Jeff McMahan proposes that states should permit active soldiers to engage in selective conscientious objection without significant punishment. McMahan argues that by forcing soldiers to fight in wars they believe unjust, states wrongfully compel soldiers to take grave moral risks. Since unjustifiably killing other human beings is the most serious moral wrong one can commit, the moral risk of doing so (individually or jointly with others) is grave indeed.

McMahan could strengthen his argument by attending to a different kind of moral risk inherent in military service. By participating in unjust wars, soldiers lose their own moral rights not to be intentionally killed or injured. Since these are the most important moral rights human beings posses, the risk of their loss is morally serious as well. If soldiers can reduce both kinds of moral risk through selective conscientious objection then the case for affording them this option is even stronger than McMahan suggests.

Of course, soldiers also take a moral risk by refusing to fight in a war that may prove just. However, McMahan offers several arguments to show that soldiers are more likely to selectively object to fighting in unjust wars than in just wars: that most wars are unjust; that governments are no better than well-informed soldiers at determining the justice of wars; that soldiers are inclined to believe wars are just (so if they believe otherwise they are probably right); and that evidence that a war is unjust generally is stronger when the war is in fact unjust than when it is in fact just. Unfortunately, these arguments depend on empirical and predictive claims that are at best overbroad.

Why not simply argue that it is morally wrong to compel a person to act against her conscience? 

Why not simply argue that it is presumptively morally wrong to compel a person to act against her conscience? Such compulsion infringes the moral integrity of the individual and corrupts her moral agency. Importantly, an argument from conscience goes through even if the conscientious objector is mistaken. For example, many states exempt pacifists from general conscription because forcing a pacifist to fight, even in a just war, would force her to violate her deepest moral convictions.

The subjectivity of conscience is also politically important because a state can respect a claim of conscience without conceding that its war may be unjust. It would be politically untenable for a state to say to its soldiers, “We have determined that this war is just, but we’re probably wrong, and anyway your guess is as good as ours.” The case for selective conscientious objection is stronger if it is both morally compelling and politically palatable.

McMahan also defines the scope of the right to selective conscientious objection very broadly. McMahan suggests that soldiers should be free to refuse to fight if their belief that a war is unjust is sincere and supported by plausible reasoning. But as McMahan knows all too well, even philosophers continue to disagree about the interpretation of just war theory—about the content and importance of traditional jus ad bellum criteria such as just cause, right intention, legitimate authority, last resort, reasonable chance of success, and proportionality.
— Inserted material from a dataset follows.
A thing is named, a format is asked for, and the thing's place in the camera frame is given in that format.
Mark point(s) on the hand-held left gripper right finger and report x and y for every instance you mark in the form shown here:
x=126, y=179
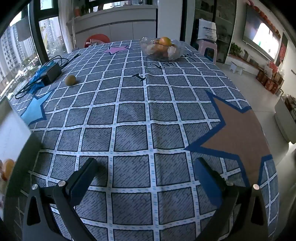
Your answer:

Moreover, careful application of these criteria to a particular conflict often requires expertise in intelligence analysis and international diplomacy as well as military strategy and operations.

McMahan’s rather permissive standard contrasts sharply with the parallel jus in bello standard, namely that soldiers have a right, indeed a duty, to refuse orders to commit particular acts that are manifestly unlawful—that are clearly unlawful under any plausible interpretation of the relevant law or facts. Perhaps soldiers should have a right to refuse to fight only if they believe a war is manifestly unjust, that is, clearly unjust even under the most permissive plausible interpretation of the jus ad bellum criteria and the most favorable plausible interpretation of the facts.

Put starkly, should a soldier have a legal right to refuse to fight if she plausibly believes a war is unjust, or should she have a legal duty to fight as long as her leaders plausibly believe the war is just? I am tentatively inclined toward the latter position. It seems that soldiers, unlike ordinary citizens, have at least some role-based duty to defer to the judgments of their civilian and military commanders when those judgments are not clearly erroneous. But I will leave the question for McMahan, and look forward to learning from his response.